Zaczęła się kalendarzowa jesień i …pożary sadz w kominach. Wczoraj (25 września br.) paliła się sadza w kominie w jednym z domków przy ulicy Szafirowej w serockiej Skubiance. Przyczyną pożaru były najprawdopodobniej nieodpowiednie konserwacja i codzienne użytkowanie przewodów kominowych.
Pożar sadzy w kominie
Do pożaru doszło w niedzielę (25 września br.), parę minut po godzinie 21 w jednym z domków jednorodzinnych stojących przy ulicy Szafirowej w serockiej Skubiance. Do ugaszenia palących się sadz kominowych pojechali strażacy z Wojskowej Straży Pożarnej w Zegrzu.
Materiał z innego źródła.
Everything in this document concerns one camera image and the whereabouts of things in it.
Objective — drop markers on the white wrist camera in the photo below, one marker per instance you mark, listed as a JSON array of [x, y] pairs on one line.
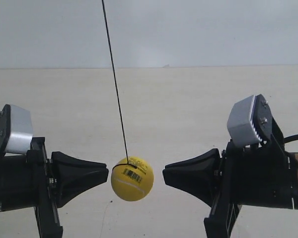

Zapalenie się sadzy w kominie groziło przeniesieniem się płomieni na dach i cały dom. Strażacy dopiero po blisko 2 godzinach walki z ogniem opanowali niebezpieczną sytuację.
W czasie pożaru w domku przebywali również jego właściciele. Na szczęście, nikt z lokatorów nie ucierpiał. Nie było też potrzeby ich ewakuowania.
Jeszcze nie potwierdzono, co było przyczyną wczorajszego pożaru. Strażacy z doświadczenia jednak wiedzą, że do pożaru sadz kominowych zazwyczaj dochodzi w wyniku nieprawidłowej eksploatacji urządzeń i instalacji grzewczych, a także z powodu nieterminowego czyszczenia przewodów kominowych i palenisk, lub co gorsze w ogóle z powodu braku tego typu czyszczenia.
Trzeba wiedzieć, co można palić w kominku
Strażacy przypominają, że w piecach grzewczych nie wolno spalać tzw. resztek, śmieci i odpadów komunalnych, które powinny być oddawane na wysypisko śmieci. Bardzo złożone materiały chemicznie w piecu spalą się tylko częściowo. Po za tym, wytwarzają duże ilości cząstek sadzy, która następnie odkłada się w przewodach kominowych.